Before their questions are uttered, i wanna put a tome of answers on the table: ‘Because’ the title. As a youngster i was given my favorite book, one i know sowed a life-long quest and actions: The Big Book of Tell Me Why. From then it was clear to me all the answers about life were in a book. It prepared me for not talking, to not asking people first, but seeking out the answers myself.
I earned an honorary doctorate via absence, distance learning almost like experiencing sex through abstinence. All my figures of fatherhood were remote: i collected card collectibles of Black men, light & dark skinned athletes, musicians, names unlike mine—slaveowner & African; no grandfathers, one passed two years before my birth, so i believed my middle name was only shared with a long dead King, and a crackhead for an uncle; the other taught me a language i no longer speak, abuses & neglect perpetuated didn’t begin with me. Where was my paternal Northstar?
Vocally uttered words have less meaning to me than printed married characters: empty truths, promises broken bounced along my eardrums when eyes pored over kept secrets. Words heard are mere dust and ashes; words seen are written with blood. All i ask for is never to be lied to; at least not cut deeply. But then, who’s to know how far the knife will plunge?
Never wanting that for my progeny, this vow of a promise to them is unwavering. All my knowledge and experiences shall be at their disposal from jump, syphoned or guzzled, heated up and devoured, or laid on a shelf collecting dust till readiness. I only want there to be a direct line, a number brightly emblazoned & hung above, fluorescent light guiding 24/7.
The Big Book never had unpublished answers: how to deal with a sick parent; why must a teenager be a father figure to a young brother when a parent isn’t dead?
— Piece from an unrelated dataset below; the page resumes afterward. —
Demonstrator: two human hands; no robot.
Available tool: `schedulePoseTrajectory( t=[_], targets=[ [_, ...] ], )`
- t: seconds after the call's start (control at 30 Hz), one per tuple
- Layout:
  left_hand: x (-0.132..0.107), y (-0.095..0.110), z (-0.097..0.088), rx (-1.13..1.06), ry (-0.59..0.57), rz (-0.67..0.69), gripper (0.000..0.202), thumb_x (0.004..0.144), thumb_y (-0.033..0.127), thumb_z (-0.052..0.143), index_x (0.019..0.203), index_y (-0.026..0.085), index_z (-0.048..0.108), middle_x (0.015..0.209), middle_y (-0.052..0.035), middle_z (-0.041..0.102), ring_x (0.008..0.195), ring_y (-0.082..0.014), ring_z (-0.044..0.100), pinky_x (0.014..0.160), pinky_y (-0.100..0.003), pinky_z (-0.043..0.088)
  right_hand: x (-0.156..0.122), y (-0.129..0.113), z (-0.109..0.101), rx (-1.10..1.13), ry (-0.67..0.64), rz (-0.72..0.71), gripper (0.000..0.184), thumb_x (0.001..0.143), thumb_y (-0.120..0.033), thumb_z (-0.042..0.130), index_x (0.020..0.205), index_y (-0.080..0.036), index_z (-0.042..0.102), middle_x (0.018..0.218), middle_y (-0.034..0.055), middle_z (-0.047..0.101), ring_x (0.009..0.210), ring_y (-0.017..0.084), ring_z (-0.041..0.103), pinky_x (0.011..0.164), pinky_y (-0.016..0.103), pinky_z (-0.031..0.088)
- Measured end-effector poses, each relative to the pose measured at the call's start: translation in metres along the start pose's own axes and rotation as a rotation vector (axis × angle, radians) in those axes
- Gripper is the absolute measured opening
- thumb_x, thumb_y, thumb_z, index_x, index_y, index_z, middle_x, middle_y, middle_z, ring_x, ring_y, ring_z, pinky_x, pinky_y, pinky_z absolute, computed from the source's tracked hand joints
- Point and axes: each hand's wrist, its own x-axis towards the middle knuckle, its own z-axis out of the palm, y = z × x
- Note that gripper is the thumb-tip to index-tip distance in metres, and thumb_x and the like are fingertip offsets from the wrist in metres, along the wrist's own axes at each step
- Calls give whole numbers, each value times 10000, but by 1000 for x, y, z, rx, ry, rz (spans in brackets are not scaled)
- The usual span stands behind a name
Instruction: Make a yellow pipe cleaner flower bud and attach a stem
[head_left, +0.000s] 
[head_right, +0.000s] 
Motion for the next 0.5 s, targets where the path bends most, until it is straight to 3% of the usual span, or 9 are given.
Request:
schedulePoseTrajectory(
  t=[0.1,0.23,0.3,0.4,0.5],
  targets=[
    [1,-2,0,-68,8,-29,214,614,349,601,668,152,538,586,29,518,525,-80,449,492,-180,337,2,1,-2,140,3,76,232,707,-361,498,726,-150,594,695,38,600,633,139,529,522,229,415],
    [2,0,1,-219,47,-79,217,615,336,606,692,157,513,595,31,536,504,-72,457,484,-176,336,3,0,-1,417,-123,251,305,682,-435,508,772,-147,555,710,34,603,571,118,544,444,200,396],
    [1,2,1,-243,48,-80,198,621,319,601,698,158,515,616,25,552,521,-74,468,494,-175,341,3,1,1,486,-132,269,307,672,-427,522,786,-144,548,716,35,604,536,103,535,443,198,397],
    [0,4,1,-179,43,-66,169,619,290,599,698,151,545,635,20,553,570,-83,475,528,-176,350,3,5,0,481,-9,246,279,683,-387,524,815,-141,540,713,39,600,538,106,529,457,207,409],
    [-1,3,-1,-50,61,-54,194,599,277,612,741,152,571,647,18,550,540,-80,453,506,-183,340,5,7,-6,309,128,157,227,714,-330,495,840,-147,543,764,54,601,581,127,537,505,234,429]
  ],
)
Where to go for school? How to tie a tie? What the hell is being a man?
My mother is prone to say a lot these days, “I gave up my life for you and your brother.” She’s just being dramatic as usual, yet, hyperbolic statements and sentiments come from somewhere. I’m already a decade older than the age she had me—8 yrs older than my pops—and i couldn’t, wouldn’t want to imagine having to raise a child right now. Especially not alone.
Life is cyclical, and i want to break mine Staind-like; if not, nothing short of failure is my life. So, for them, all i do is theirs.